Copy nothing but the lines below running from the line containing "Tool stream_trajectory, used" through the line containing "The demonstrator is", both end lines included.

### Data for processing
--------

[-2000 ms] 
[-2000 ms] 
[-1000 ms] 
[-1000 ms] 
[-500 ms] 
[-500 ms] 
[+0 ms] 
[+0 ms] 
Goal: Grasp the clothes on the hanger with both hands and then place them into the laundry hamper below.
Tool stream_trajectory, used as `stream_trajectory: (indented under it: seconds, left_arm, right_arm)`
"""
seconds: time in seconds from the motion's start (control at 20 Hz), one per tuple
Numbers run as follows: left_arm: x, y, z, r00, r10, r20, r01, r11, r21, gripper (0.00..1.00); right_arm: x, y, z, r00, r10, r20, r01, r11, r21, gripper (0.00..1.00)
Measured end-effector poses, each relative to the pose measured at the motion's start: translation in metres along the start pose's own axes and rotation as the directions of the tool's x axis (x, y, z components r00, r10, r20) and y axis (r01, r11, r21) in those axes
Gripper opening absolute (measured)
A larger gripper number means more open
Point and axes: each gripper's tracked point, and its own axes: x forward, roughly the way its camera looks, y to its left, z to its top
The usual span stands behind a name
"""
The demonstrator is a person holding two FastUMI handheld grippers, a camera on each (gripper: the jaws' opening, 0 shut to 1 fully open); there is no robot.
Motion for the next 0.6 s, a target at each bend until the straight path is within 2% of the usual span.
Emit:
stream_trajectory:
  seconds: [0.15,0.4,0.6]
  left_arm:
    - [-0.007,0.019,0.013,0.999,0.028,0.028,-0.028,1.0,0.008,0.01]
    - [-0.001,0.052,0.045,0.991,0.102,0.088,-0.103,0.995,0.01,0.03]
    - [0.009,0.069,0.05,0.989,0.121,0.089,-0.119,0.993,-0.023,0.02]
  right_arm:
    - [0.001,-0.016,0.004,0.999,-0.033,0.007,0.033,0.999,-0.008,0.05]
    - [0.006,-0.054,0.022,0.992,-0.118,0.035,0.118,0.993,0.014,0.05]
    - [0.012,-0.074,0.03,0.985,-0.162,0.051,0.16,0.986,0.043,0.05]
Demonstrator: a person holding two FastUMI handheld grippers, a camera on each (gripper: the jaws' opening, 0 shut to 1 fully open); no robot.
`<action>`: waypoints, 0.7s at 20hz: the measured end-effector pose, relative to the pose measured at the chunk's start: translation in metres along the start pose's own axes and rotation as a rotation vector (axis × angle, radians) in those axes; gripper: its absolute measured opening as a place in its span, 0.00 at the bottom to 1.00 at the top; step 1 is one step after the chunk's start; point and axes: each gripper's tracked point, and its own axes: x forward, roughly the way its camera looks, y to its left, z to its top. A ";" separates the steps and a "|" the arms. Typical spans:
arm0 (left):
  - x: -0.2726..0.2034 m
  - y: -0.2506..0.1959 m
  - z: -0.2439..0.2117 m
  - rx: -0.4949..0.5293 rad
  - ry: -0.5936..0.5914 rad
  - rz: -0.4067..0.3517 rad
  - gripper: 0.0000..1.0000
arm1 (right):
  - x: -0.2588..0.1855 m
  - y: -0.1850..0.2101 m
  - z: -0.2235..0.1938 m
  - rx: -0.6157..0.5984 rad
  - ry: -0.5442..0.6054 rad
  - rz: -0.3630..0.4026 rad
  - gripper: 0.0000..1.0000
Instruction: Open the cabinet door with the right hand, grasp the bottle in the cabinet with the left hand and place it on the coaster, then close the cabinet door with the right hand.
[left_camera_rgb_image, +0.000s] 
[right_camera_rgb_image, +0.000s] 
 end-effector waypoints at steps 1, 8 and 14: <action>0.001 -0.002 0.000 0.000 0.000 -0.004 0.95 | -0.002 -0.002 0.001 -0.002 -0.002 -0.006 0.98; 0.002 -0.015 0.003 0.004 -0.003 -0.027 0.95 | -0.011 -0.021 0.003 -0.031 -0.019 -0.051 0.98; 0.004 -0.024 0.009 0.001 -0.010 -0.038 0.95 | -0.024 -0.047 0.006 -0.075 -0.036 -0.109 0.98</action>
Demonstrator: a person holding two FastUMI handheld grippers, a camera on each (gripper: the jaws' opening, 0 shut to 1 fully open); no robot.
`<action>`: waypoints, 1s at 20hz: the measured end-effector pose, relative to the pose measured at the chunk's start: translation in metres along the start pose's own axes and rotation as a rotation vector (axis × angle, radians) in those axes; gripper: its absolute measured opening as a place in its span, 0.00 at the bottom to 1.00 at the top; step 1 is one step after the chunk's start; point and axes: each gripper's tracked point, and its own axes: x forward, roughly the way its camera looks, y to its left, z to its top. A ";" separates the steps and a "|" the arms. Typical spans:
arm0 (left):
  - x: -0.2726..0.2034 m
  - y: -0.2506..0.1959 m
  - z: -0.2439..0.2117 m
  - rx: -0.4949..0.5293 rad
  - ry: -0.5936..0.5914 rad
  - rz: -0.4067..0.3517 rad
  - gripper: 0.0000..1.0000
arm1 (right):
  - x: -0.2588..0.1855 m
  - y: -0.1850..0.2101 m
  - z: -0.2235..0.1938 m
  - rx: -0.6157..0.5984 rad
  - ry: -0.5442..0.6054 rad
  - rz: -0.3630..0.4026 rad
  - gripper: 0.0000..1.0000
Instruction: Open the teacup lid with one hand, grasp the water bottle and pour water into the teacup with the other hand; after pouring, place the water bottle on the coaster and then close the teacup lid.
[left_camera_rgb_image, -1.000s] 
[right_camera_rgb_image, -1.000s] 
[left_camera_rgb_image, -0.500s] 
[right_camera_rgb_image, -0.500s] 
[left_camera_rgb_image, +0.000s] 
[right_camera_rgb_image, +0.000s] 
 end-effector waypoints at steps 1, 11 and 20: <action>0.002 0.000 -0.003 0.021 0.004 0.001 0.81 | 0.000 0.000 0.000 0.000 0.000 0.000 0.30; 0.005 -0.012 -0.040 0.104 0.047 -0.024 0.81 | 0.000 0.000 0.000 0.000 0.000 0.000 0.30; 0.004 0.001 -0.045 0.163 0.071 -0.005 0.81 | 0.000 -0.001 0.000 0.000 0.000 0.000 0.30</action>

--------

### Reply to the task
Tool stream_trajectory, used as `stream_trajectory: (indented under it: seconds, left_arm, right_arm)`
"""
seconds: time in seconds from the motion's start (control at 20 Hz), one per tuple
Numbers run as follows: left_arm: x, y, z, r00, r10, r20, r01, r11, r21, gripper (0.00..1.00); right_arm: x, y, z, r00, r10, r20, r01, r11, r21, gripper (0.00..1.00)
Measured end-effector poses, each relative to the pose measured at the motion's start: translation in metres along the start pose's own axes and rotation as the directions of the tool's x axis (x, y, z components r00, r10, r20) and y axis (r01, r11, r21) in those axes
Gripper opening absolute (measured)
A larger gripper number means more open
Point and axes: each gripper's tracked point, and its own axes: x forward, roughly the way its camera looks, y to its left, z to its top
The usual span stands behind a name
"""
The demonstrator is a person holding two FastUMI handheld grippers, a camera on each (gripper: the jaws' opening, 0 shut to 1 fully open); there is no robot.

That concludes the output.